5. En outre, la délégation a tenu à souligner qu’elle était investie officiellement et constituait le seul canal de transmission de tout engagement liant le parti dans le cadre de préparation, de l’organisation ou de la tenue éventuelle dudit dialogue.
6. Il va de soi que tout autre échange ou contact avant la désignation officielle du Facilitateur, c’est-à-dire, lors de sa mission de consultation, soit avant le 06 avril 2016, ne constitue que des échanges informels dont le parti ne se sent nullement obligé.
7. La délégation de l’UDPS, après avoir fait état du mandat reçu du Président du Parti, mandat qui court jusqu’au 24 avril 2016, a prévenu Monsieur Edem Kodjo qu’à cet
te étape de sa mission.

Le communiqué conclut que l'UDPS, dont les délégués ont par ailleurs demandé à Eden Kodjo d’" apporter formellement la réponse à chacune des préoccupations ", ne remettra sa liste des participants à "un éventuel comité préparatoire du dialogue" que lorsqu'elle aura reçu du facilitateur " un vade mecum clair où il propose le cadre précis de travail qu’il entend mener en toute neutralité et impartialité ".
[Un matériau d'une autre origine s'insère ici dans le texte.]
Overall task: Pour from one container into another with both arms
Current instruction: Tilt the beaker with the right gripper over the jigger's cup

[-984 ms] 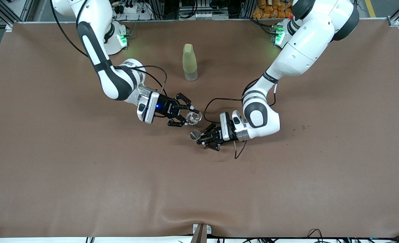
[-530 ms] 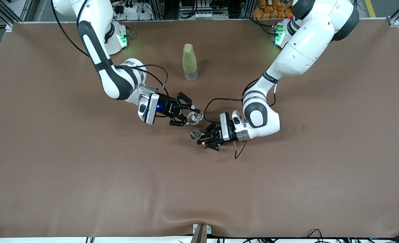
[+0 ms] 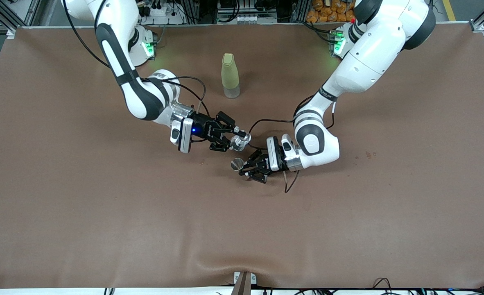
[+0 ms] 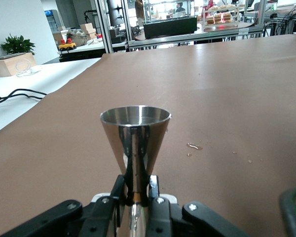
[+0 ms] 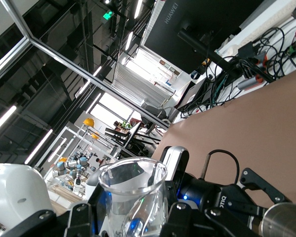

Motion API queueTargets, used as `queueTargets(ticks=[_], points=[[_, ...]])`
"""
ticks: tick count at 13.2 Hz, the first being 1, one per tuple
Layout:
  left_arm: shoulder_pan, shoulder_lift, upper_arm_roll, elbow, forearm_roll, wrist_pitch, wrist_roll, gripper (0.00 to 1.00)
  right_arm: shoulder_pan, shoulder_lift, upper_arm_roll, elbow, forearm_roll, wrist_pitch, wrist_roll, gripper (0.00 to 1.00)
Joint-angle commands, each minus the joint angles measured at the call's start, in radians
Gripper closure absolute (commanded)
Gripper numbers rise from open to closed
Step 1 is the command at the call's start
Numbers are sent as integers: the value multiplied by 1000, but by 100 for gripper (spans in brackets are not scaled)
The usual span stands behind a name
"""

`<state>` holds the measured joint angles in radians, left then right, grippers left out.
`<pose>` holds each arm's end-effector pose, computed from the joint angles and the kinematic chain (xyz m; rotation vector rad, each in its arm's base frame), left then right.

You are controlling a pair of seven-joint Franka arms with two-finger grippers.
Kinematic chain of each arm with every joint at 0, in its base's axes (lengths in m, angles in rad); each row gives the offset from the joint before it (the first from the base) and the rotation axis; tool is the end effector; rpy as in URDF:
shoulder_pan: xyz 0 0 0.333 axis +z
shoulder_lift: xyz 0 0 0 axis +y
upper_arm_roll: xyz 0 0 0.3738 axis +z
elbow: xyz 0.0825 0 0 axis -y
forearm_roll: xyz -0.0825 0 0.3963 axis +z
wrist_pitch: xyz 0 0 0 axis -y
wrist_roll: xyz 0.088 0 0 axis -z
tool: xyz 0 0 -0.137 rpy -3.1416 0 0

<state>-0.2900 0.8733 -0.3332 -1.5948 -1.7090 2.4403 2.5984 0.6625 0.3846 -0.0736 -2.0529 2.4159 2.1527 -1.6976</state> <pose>0.6310 -0.4281 0.1595 1.5089 -1.5043 1.1745 0.5309 0.4112 0.3179 -1.6444 -0.1692 -0.7585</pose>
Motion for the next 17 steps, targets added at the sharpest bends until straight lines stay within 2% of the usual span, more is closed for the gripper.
queueTargets(ticks=[1, 8, 11, 17], points=[[0, 7, -4, 12, -43, -3, 31, 100, 16, -9, -8, 5, 25, 16, 91, 79], [22, 3, -6, -11, -50, -87, 54, 100, 3, 5, -8, 31, 28, 16, 149, 80], [20, 4, -6, -13, -89, -124, 95, 100, 5, 7, -8, 31, 28, 18, 190, 80], [22, 4, -6, -25, -100, -130, 101, 100, 16, 8, -8, 31, 29, 18, 289, 80]])
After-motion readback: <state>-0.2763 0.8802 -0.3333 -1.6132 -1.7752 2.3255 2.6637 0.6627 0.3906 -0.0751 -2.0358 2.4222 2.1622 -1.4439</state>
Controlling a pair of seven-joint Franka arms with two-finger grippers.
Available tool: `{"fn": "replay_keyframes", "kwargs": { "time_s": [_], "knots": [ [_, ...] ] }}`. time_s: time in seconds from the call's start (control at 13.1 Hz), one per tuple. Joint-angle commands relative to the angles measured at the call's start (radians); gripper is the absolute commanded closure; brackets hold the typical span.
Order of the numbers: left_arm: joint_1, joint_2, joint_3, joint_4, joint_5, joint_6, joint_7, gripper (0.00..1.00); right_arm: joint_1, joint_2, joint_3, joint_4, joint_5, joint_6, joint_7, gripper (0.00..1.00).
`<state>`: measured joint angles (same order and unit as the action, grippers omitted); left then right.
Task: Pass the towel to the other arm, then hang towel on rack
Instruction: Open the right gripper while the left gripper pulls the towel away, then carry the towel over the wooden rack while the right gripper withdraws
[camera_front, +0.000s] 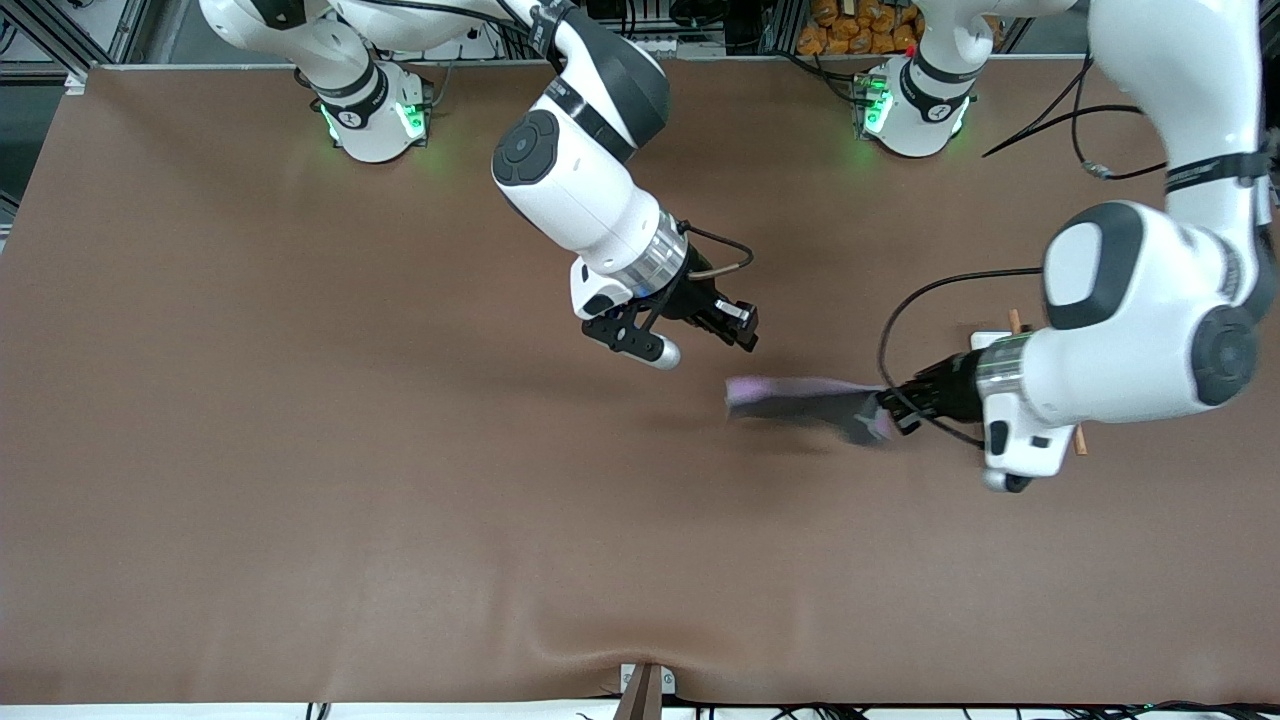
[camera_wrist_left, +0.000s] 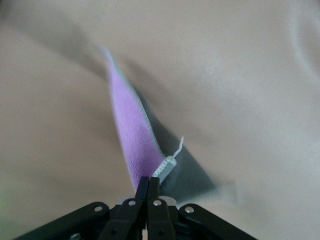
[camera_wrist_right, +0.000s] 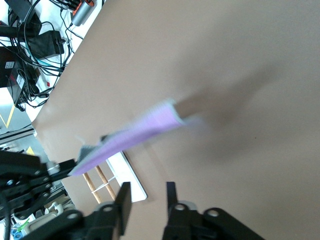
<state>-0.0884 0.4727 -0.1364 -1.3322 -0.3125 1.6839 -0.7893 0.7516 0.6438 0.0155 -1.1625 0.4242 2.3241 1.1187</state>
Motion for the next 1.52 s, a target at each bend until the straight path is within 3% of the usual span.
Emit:
{"fn": "replay_keyframes", "kwargs": {
  "time_s": [0.0,0.38,0.68,1.45],
  "knots": [
    [0.027,-0.036,0.000,-0.010,0.026,-0.055,0.076,1.00,-0.006,0.005,0.003,0.024,-0.015,-0.020,0.000,0.00],
    [0.081,-0.040,-0.002,-0.015,0.171,-0.137,0.185,1.00,-0.006,0.000,0.001,0.020,-0.021,-0.023,0.000,0.00],
    [0.153,-0.036,-0.002,-0.031,0.229,-0.259,0.326,1.00,-0.058,-0.053,0.003,0.020,-0.021,-0.187,-0.007,0.00],
    [0.297,-0.039,-0.002,-0.054,0.316,-0.265,0.577,1.00,-0.113,-0.098,0.003,0.018,-0.019,-0.272,-0.011,0.00]
  ]
}}
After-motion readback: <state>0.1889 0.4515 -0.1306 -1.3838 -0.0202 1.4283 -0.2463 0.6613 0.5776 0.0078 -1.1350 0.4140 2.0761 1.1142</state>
Comme il est aisé de le comprendre, l'UDPS, avec son radicalisme légendaire, ne laisse aucune marge de manœuvre au facilitateur, encore moins au camp de la Majorité présidentielle, qui s'est pourtant empressée de récolter les signatures lui permettant d'officialiser le glissement par la Cour constitutionnelle. Aussi, chacun devant aller à ce dialogue avec sa propre logique, celle de son propre camp politique, rien ne peut encore être pris pour argent comptant. Les surprises restent à venir.